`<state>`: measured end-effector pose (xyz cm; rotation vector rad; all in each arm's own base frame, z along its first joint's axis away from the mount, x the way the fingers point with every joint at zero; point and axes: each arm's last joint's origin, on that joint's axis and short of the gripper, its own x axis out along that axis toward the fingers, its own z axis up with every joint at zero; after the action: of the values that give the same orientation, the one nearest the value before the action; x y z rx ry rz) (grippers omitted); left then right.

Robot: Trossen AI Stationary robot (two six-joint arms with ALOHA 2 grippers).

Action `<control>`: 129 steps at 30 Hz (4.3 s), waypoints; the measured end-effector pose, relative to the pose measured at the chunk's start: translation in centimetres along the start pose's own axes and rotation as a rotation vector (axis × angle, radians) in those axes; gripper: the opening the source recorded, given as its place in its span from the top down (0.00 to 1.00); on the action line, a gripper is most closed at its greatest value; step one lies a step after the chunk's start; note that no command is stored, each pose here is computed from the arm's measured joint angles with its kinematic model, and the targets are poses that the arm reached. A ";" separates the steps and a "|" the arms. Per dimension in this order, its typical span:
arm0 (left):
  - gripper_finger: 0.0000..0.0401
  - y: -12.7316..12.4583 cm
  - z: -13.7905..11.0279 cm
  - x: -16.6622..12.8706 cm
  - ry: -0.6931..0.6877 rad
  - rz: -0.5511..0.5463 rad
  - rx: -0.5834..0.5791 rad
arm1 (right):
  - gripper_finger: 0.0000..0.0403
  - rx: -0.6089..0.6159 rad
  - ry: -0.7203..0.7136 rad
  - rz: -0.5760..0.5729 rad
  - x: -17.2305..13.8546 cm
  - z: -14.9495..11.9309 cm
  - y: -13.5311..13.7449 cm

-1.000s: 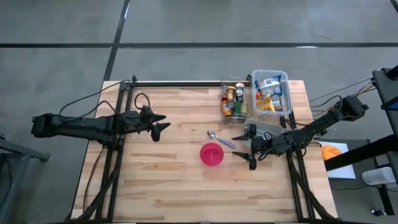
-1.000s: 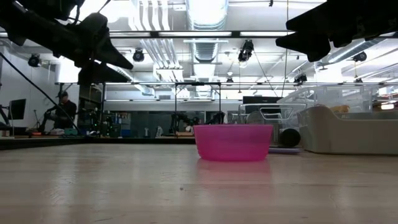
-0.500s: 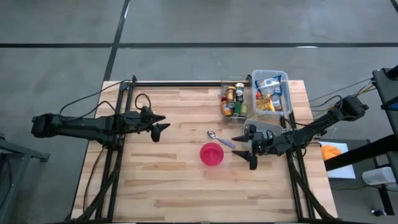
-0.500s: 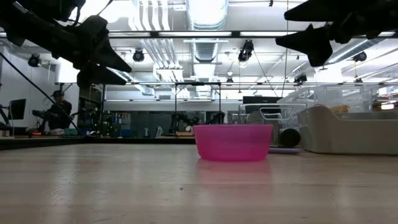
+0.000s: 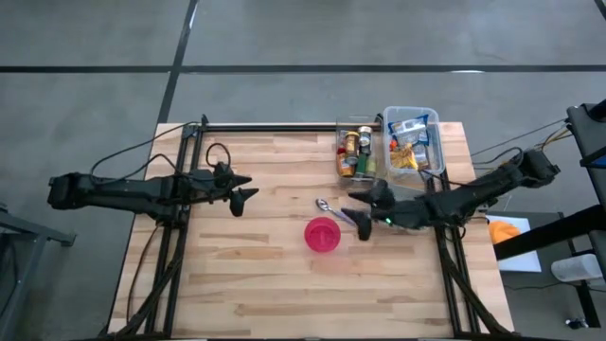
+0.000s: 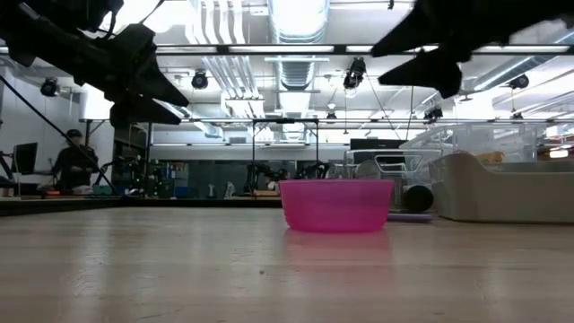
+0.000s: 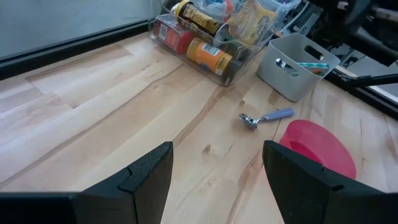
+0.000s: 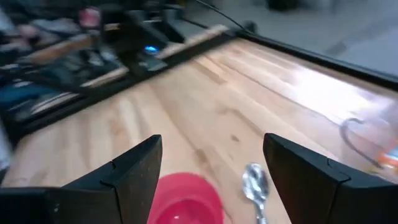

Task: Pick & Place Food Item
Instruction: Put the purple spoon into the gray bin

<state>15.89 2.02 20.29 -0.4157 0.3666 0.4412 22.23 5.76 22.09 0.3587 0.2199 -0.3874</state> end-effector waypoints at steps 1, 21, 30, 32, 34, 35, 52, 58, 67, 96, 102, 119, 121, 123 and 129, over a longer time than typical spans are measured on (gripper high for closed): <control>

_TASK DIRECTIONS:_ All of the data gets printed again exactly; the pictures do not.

_REPLY:_
`<state>`: measured end-effector pose (xyz cm; rotation vector rad; all in each arm's own base frame, z along its first joint's axis away from the mount, x the way the fingers point with every joint at zero; point and axes: each arm's last joint's origin, on that joint's axis and short of the gripper, its own x axis out along that axis toward the fingers, its own z axis up with every joint at zero; after the action: of the values that give the same orientation, the one nearest the value before the action; x y z rx ry rz) (grippers omitted); left then right.

Robot: Trossen AI Stationary robot (two six-joint arms with ALOHA 2 grippers).

Action `<control>`: 129 steps at 30 Hz (4.3 s), waypoints; the measured end-effector pose, relative to the pose measured at the chunk's start: translation in centimetres along the start pose's own axes and rotation as a rotation vector (axis × angle, radians) in those axes; gripper: the opening the source recorded, given as its place in its span from the top down (0.00 to 1.00); on the action line, a gripper is most closed at its greatest value; step one lies a step after the chunk's start; note that no command is stored, each pose here is computed from the arm's measured joint angles with its kinematic model, and the targets are poses that the arm reached. A ";" separates the steps and a "|" the arms. Per dimension in this order, its typical span:
arm0 (left):
  - gripper_finger: 0.0000..0.0401
  - y: -12.7316..12.4583 cm
  - z: -13.7905..11.0279 cm
  - x: -16.6622..12.8706 cm
  - ry: -0.6931..0.6877 rad
  - rz: -0.5511..0.5463 rad
  - rx: -0.5834..0.5791 rad
arm1 (right):
  - gripper_finger: 0.0000..0.0403
  - rx: -0.6089..0.6159 rad
  - ry: -0.7203..0.7136 rad
  - rz: -0.5760..0.5729 rad
  - x: -17.2305..13.8546 cm
  - z: -14.9495..11.9309 cm
  - y: -13.5311..13.7449 cm

-1.000s: 
-1.000s: 
-0.500s: 
-0.500s: 
+0.000s: 
+0.000s: 
+0.000s: 
+0.000s: 

Task: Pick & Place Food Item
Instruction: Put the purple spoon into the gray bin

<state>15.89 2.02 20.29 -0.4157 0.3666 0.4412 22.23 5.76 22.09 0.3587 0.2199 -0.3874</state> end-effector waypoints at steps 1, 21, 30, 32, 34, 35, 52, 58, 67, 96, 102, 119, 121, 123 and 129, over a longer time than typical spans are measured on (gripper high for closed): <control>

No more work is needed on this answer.